TGH <(E-Mail Removed)> considered Fri, 25 Nov 2011 07:40:41 +0000
the perfect time to write:

>On 24/11/2011 23:10, The Natural Philosopher wrote:
>> Tired wrote:
>>> Tired wrote:
>>>> A problem on a friends bt broadband. I cannot access www.ebay.co.uk.
>>>> All other sites seem to be ok. Just this one site. Tried changing mtu
>>>> values, tried changing wireless dongle (this seemed to have worked,
>>>> but problem back).
>>>
>>> Thanks for the help. Tracked the problem down.
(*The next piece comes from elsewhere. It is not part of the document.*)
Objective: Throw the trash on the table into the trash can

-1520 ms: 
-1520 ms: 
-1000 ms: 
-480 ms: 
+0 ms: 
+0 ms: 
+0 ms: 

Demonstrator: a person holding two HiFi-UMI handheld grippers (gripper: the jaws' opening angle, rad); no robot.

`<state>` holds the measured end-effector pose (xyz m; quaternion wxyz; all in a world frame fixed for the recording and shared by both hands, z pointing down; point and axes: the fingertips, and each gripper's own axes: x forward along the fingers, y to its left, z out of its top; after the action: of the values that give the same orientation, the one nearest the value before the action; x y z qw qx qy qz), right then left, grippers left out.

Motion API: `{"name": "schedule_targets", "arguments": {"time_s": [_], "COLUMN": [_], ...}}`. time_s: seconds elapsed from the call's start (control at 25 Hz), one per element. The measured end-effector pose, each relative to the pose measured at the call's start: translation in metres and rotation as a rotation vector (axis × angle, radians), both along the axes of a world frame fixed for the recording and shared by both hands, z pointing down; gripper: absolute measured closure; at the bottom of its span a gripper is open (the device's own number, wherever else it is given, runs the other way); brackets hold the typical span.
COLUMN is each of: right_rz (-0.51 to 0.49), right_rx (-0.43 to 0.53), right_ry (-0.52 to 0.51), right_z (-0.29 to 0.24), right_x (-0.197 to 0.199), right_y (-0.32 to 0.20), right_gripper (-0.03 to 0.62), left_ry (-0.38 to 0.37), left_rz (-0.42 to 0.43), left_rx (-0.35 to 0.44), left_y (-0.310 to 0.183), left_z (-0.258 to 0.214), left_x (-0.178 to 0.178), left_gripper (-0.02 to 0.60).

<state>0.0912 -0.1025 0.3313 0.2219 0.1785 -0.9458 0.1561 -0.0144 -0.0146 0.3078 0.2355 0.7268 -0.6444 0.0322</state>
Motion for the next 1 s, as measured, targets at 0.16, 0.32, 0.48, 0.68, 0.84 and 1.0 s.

Some kind of trojan had
>>> accessed the router (dlink router with admin admin as user /password)
>>> and had changed the dns server settings.
>>>
>>> Put them back to automatic and flushed dns cache, problem solved......
>>>
>> i've logged into at least three routers like that, that had been used to
>> launch DOS attacks.. and shut them down HOPING that whoever owned them
>> would notice and rejig the password...
>>
>At least it is sorted now, first thing to do when setting up a router is
>to change the default username/password of it IMHO.
>TGH
I hope most (if not all) of us on here realise that.
The problems are the ones who don't.

A few years ago I came across one that was such a mess that I was able
to find the email addresses for all the users on the network it was
connecting, and emailed their "network admin", MD, and HR department
offering my services as security consultant with an explanation of why
they needed one, and the new, secure, admin names and passwords for
their router and email server (it was self defence - they were
mail-bombing a server on a network I was asked to sort out after it
got bogged down dealing with the consequences of the malware on their
unsecured systems).

A couple of weeks later I built and installed a firewall for them -
their "network admin" had been the supposedly computer literate son of
one of the directors, setting it up in his school holidays.
Needless to say, the router and firewalling weren't the only things
that needed fixing.

They were a business contact of the place I was originally sorting
out, so simply blocking them wasn't an option.